◆ Given data
☆ ☆ ☆ ☆ ☆ ☆ ☆
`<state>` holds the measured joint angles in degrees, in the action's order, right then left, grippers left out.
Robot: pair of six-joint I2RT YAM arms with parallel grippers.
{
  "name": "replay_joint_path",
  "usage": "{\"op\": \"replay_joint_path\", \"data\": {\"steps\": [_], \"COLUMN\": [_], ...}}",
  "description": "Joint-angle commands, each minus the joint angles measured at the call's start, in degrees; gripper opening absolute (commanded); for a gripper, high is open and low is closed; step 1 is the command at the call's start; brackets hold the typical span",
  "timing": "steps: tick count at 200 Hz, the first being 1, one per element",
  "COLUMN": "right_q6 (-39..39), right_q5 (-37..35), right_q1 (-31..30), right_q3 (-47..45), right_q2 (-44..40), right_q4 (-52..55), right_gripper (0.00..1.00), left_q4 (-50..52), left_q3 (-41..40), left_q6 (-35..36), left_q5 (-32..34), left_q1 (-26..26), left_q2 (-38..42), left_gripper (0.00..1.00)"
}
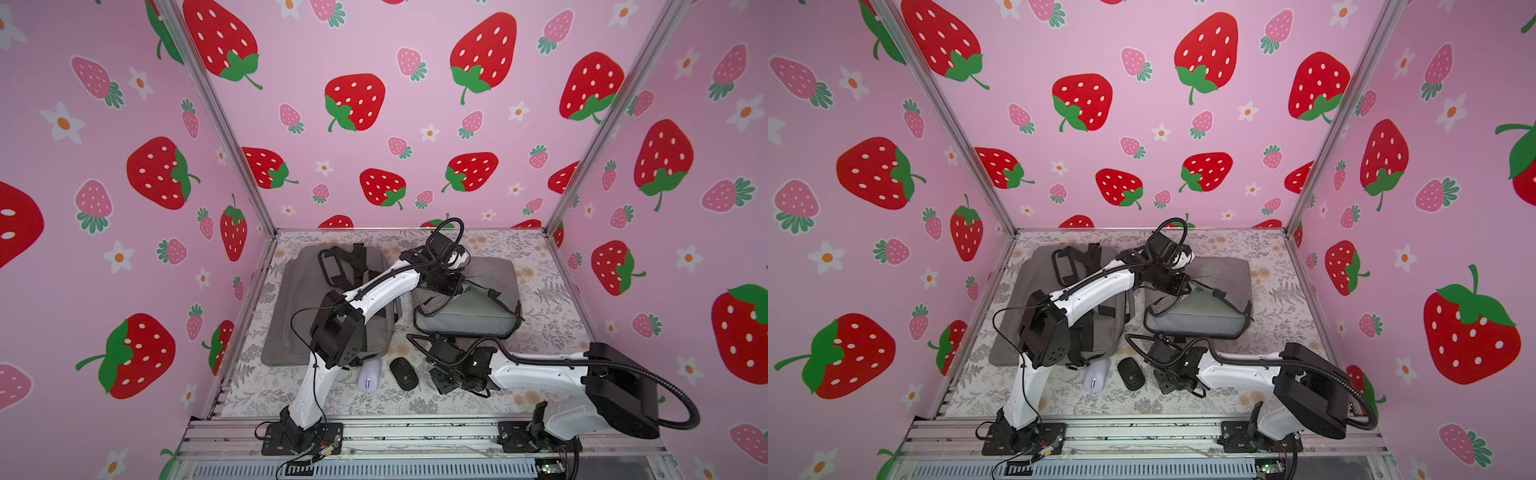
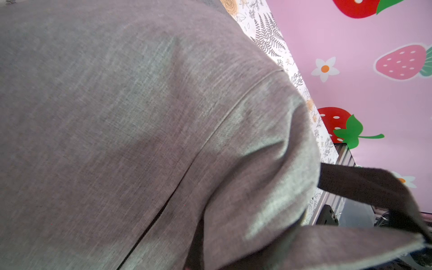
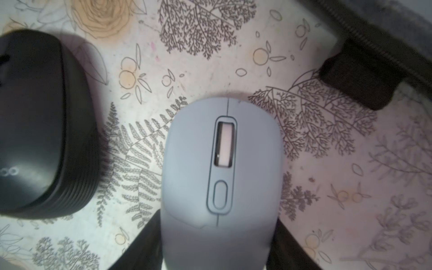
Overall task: Put the mouse into the laptop bag
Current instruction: Pick up the mouse from the center of the board, then place the mouse in the zippered laptop bag.
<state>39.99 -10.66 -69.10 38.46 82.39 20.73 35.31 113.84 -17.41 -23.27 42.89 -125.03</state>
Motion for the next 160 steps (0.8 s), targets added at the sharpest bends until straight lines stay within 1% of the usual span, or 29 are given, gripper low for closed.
{"op": "replay_joint_path", "data": {"steps": [1,14,29,31,34,48,65,83,113,135,160], "right_q6": [-0.4,-2.3,-4.8,-5.2,-5.8,-7.7,-9.2,-10.3,-12.5,-13.4,-14.1], "right_q5": [-1.4,-1.5,-1.0,-0.9,-0.9,-0.6,2.1,4.2,5.8,8.4,9.9], "right_q1": [1.6,4.1,7.7,8.1,8.8,12.0,17.0,21.7,26.2,28.3,28.6], "right_q3": [-0.7,-1.0,-1.4,-1.4,-1.3,-1.2,-0.8,0.1,2.5,4.6,7.9], "right_q2": [-3.0,-5.9,-9.9,-10.5,-11.4,-14.9,-16.8,-14.9,-7.6,-3.3,2.6], "right_q4": [1.8,2.4,2.8,2.8,2.8,2.8,1.3,-1.1,-6.3,-11.0,-15.9], "right_gripper": [0.56,0.53,0.52,0.50,0.50,0.49,0.48,0.47,0.46,0.46,0.46], "left_q4": [-2.5,-3.6,-5.1,-5.4,-5.9,-7.7,-10.0,-12.9,-16.2,-16.9,-17.6], "left_q3": [-0.6,-1.8,-3.6,-3.9,-4.4,-6.3,-8.5,-10.5,-12.1,-12.0,-12.0], "left_q6": [-3.3,-4.3,-5.7,-5.9,-6.2,-7.7,-9.7,-12.2,-15.4,-16.3,-17.0], "left_q5": [-4.0,-5.1,-6.5,-6.7,-6.9,-8.2,-9.1,-11.0,-13.9,-15.2,-15.9], "left_q1": [-0.4,-0.4,-0.3,-0.4,-0.3,-0.4,-0.3,-0.2,0.2,0.5,1.0], "left_q2": [3.8,4.5,5.5,5.6,5.8,6.6,7.4,7.9,8.1,7.8,7.4], "left_gripper": [0.00,0.00,0.00,0.00,0.00,0.00,0.00,0.00,0.00,0.00,0.00]}}
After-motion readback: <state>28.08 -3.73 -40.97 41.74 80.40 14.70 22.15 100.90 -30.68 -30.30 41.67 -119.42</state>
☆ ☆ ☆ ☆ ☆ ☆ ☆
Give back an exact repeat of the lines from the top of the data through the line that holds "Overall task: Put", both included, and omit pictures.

`<state>` holds the measured joint angles in degrees, in the action's order, right then left, grippers left out.
Robot: pair of six-joint I2RT YAM arms with parallel grippers.
{
  "name": "replay_joint_path",
  "usage": "{\"op\": \"replay_joint_path\", \"data\": {\"steps\": [_], \"COLUMN\": [_], ...}}",
  "description": "Joint-angle commands, each minus the joint angles measured at the call's start, in degrees; gripper opening absolute (commanded); for a gripper, high is open and low is closed; step 1 is the command at the call's start; brackets hold the typical span",
  "timing": "steps: tick count at 200 Hz, the first being 1, one per element",
  "COLUMN": "right_q6 (-39..39), right_q5 (-37..35), right_q1 (-31..30), right_q3 (-47..45), right_q2 (-44..40), right_q4 (-52..55), right_gripper (0.00..1.00), left_q4 (-50..52), left_q3 (-41..40), left_q6 (-35..36), left_q5 (-32..34), left_q1 (-26..26), left_q2 (-38..42), left_gripper (0.00..1.00)"
}
Overall task: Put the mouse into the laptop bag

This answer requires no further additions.